WHAT TO PRODUCE: Copy the lines below exactly, starting with the first and finishing with the one holding "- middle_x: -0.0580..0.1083"; do not copy the pictures.

INFORMATION SUPPLIED:
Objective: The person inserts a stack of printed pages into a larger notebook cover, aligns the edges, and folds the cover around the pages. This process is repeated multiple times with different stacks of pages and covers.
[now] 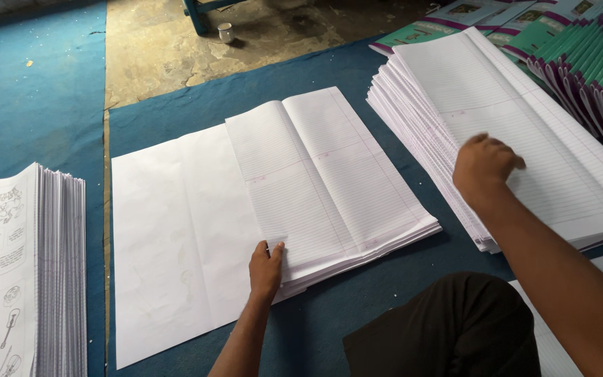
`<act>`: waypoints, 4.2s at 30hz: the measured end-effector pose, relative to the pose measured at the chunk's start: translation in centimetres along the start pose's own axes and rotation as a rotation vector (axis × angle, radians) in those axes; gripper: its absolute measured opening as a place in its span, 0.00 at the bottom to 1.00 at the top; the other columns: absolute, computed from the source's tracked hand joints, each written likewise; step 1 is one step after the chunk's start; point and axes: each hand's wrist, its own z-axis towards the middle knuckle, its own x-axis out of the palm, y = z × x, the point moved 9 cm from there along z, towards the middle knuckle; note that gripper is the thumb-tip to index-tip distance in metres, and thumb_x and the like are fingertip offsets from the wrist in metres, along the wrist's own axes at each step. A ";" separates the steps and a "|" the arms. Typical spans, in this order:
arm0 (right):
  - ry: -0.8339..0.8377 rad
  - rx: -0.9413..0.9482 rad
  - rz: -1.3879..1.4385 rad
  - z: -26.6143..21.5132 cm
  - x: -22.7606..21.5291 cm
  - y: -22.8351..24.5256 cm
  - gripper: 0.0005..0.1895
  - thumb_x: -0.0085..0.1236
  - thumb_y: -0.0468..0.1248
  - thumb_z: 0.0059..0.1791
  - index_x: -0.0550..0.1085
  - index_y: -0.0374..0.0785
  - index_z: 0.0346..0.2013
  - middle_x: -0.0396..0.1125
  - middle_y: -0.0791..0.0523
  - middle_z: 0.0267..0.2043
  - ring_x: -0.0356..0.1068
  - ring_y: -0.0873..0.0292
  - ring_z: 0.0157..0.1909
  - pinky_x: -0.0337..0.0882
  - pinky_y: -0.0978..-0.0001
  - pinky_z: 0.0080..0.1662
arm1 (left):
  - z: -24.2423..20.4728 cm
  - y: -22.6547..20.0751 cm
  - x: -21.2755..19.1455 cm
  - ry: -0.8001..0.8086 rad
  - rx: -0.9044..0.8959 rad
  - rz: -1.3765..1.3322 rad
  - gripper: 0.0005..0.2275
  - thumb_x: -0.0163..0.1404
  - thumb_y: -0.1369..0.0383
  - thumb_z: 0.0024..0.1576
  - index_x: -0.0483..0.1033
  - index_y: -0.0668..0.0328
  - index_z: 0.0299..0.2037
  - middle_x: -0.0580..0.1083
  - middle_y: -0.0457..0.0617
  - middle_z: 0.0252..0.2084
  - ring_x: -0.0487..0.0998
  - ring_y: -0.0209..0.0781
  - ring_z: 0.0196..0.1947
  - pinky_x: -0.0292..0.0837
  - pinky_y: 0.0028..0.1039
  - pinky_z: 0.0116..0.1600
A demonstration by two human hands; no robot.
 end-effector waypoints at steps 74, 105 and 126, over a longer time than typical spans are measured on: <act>0.299 -0.170 1.123 5.0 8.8 14.0 0.37 0.56 0.45 0.51 0.58 0.28 0.70 0.57 0.36 0.69 0.60 0.41 0.70 0.65 0.52 0.65 | -2.2 -1.8 -0.5 -0.004 -0.090 -0.032 0.15 0.50 0.62 0.59 0.76 0.68 0.46 0.78 0.55 0.33 0.79 0.42 0.31 0.75 0.34 0.40; 0.359 -0.119 1.153 4.9 10.4 13.8 0.37 0.57 0.44 0.51 0.59 0.27 0.69 0.60 0.37 0.67 0.63 0.42 0.68 0.66 0.53 0.64 | -4.1 -4.5 0.4 0.236 -0.276 -0.445 0.22 0.51 0.70 0.53 0.67 0.74 0.57 0.74 0.63 0.42 0.82 0.51 0.38 0.83 0.37 0.40; 0.278 -0.166 1.155 7.4 13.3 14.4 0.38 0.61 0.46 0.49 0.62 0.27 0.67 0.60 0.38 0.66 0.62 0.42 0.67 0.66 0.53 0.62 | -6.5 -12.5 3.4 0.368 -0.090 -0.523 0.16 0.48 0.76 0.54 0.69 0.72 0.52 0.76 0.60 0.42 0.83 0.49 0.40 0.85 0.33 0.46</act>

RESPONSE:
Objective: The person inserts a stack of printed pages into a larger notebook cover, aligns the edges, and folds the cover around the pages. This process is repeated multiple times with different stacks of pages and covers.
[now] 
`<act>`: waypoints, 4.2s at 30hz: the measured end-effector pose, relative to the pose measured at the chunk's start: translation in centimetres along the start pose's own axes and rotation as a rotation vector (axis × angle, radians) in those axes; gripper: its absolute measured opening as a place in its span, 0.00 at the bottom to 1.00 at the top; the other columns: absolute, computed from the source's tracked hand joints, each written likewise; step 1 is one step after the chunk's start; point and axes: each hand's wrist, its own z-axis towards the middle knuckle, its own x-axis out of the palm, y = z × x, the point moved 9 cm from there along z, towards the middle knuckle; note that gripper is the thumb-tip to index-tip distance in metres, and thumb_x and the like are fingertip offsets from the wrist in metres, along the wrist's own axes at each step. A ";" separates the steps and a "|" the arms. Typical spans, in this order:
arm0 (right):
  - ry: -0.8339..0.8377 rad
  - rx: -0.9413..0.9482 rad
  - rz: -1.3879..1.4385 rad
  - z: -26.6143..21.5132 cm
  - x: -22.7606..21.5291 cm
  - y: -22.8351..24.5256 cm
  - gripper: 0.0005..0.1895
  - thumb_x: -0.0085..0.1236
  - thumb_y: -0.0468..0.1248
  - thumb_z: 0.0059..0.1791
  - index_x: -0.0550..0.1085
  - index_y: -0.0374..0.0785
  - index_z: 0.0346..0.2013
  - middle_x: -0.0396..0.1125
  - middle_y: -0.0791..0.0523
  - middle_z: 0.0267..0.2043
  - ring_x: -0.0356..0.1068
  - ring_y: -0.0873..0.0292
  - ring_z: 0.0157..0.1909
  - pinky_x: -0.0337..0.0882
  - pinky_y: -0.0978..-0.0001
  - pinky_z: 0.0080..0.1662
arm1 (left):
  - z: -24.2423..20.4728 cm
  - y: -22.6547..20.0751 cm
  - x: -21.2755..19.1455 cm
  - ry: -0.8001..0.8086 rad
  - rx: -0.9044..0.8959 rad
  - rz: -1.3765..1.3322 rad
  - gripper: 0.0005..0.2275
  - thumb_x: -0.0163..0.1404
  - thumb_y: -0.1369..0.0383
  - thumb_z: 0.0024..0.1576
  - index_x: -0.0483..0.1033
  - index_y: -0.0668..0.0328
  - index_z: 0.0299..0.2037
  - middle_x: -0.0580..0.1083

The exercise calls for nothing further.